Personality disorders: People with personality disorders have extreme and inflexible personality traits that are distressing to the person and/or cause problems in work, school, or social relationships. In addition, the person’s patterns of thinking and behavior significantly differ from the expectations of society and are so rigid that they interfere with the person’s normal functioning. Examples include antisocial personality disorder, obsessive-compulsive personality disorder, and paranoid personality disorder.
Obsessive-compulsive disorder (OCD): People with OCD are plagued by constant thoughts or fears that cause them to perform certain rituals or routines. The disturbing thoughts are called obsessions, and the rituals are called compulsions. An example is a person with an unreasonable fear of germs who constantly washes his or her hands.
Post-traumatic stress disorder (PTSD): PTSD is a condition that can develop following a traumatic and/or terrifying event, such as a sexual or physical assault, the unexpected death of a loved one, or a natural disaster. People with PTSD often have lasting and frightening thoughts and memories of the event, and tend to be emotionally numb.
Stress response syndromes (formerly called adjustment disorders):Stress response syndromes occur when a person develops emotional or behavioral symptoms in response to a stressful event or situation. The stressors may include natural disasters, such as an earthquake or tornado; events or crises, such as a car accident or the diagnosis of a major illness; or interpersonal problems, such as a divorce, death of a loved one, loss of a job, or a problem with substance abuse. Stress response syndromes usually begin within three months of the event or situation and ends within six months after the stressor stops or is eliminated.
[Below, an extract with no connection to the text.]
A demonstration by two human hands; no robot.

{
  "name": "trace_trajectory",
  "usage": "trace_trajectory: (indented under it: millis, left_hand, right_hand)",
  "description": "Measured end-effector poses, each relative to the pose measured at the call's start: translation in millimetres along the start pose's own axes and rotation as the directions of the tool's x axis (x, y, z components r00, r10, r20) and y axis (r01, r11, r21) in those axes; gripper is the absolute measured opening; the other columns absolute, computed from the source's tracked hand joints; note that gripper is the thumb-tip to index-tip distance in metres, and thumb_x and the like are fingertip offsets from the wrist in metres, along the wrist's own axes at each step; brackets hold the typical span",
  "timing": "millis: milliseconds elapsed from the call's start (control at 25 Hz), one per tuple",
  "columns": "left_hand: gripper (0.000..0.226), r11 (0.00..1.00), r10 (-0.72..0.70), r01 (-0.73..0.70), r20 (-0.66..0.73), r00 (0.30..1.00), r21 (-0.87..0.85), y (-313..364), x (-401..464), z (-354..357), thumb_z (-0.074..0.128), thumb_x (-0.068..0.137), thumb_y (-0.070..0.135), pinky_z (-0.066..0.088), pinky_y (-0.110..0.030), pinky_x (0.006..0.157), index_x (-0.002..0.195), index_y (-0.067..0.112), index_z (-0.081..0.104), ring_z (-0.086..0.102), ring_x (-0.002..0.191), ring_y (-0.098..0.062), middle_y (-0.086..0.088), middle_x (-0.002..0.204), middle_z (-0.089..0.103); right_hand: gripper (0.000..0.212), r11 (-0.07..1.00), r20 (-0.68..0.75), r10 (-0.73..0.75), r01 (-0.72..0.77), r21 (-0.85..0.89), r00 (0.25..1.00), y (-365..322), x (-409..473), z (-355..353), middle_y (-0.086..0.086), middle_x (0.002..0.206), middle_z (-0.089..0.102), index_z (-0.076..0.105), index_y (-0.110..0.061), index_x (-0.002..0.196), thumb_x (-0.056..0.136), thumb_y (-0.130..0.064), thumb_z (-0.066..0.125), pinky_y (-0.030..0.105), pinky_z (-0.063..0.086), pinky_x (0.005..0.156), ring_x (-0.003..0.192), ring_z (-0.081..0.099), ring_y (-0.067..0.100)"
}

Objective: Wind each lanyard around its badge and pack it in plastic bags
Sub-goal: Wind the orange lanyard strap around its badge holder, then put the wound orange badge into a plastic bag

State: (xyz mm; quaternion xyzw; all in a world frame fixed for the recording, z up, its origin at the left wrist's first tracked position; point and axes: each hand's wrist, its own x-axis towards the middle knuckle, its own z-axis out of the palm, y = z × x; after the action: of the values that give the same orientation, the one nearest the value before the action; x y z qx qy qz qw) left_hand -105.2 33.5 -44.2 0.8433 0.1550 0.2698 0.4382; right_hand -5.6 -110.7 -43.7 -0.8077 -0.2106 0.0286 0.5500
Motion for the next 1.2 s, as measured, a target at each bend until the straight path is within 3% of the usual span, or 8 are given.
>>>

Dissociative disorders: People with these disorders suffer severe disturbances or changes in memory, consciousness, identity, and general awareness of themselves and their surroundings. These disorders usually are associated with overwhelming stress, which may be the result of traumatic events, accidents, or disasters that may be experienced or witnessed by the individual. Dissociative identity disorder, formerly called multiple personality disorder, or “split personality,” and depersonalization disorder are examples of dissociative disorders.
Factitious disorders: Factitious disorders are conditions in which a person knowingly and intentionally creates or complains of physical and/or emotional symptoms in order to place the individual in the role of a patient or a person in need of help.
Sexual and gender disorders: These include disorders that affect sexual desire, performance, and behaviour. Sexual dysfunction, gender identity disorder, and the paraphilias are examples of sexual and gender disorders.
Somatic symptom disorders: A person with a somatic symptom disorder, formerly known as a psychosomatic disorder or somatoform disorder, experiences physical symptoms of an illness or of pain with an excessive and disproportionate level of distress, regardless of whether or not a doctor can find a medical cause for the symptoms.
Tic disorders: People with tic disorders make sounds or display nonpurposeful body movements that are repeated, quick, sudden, and/or uncontrollable. (Sounds that are made involuntarily are called vocal tics.) Tourette’s syndrome is an example of a tic disorder.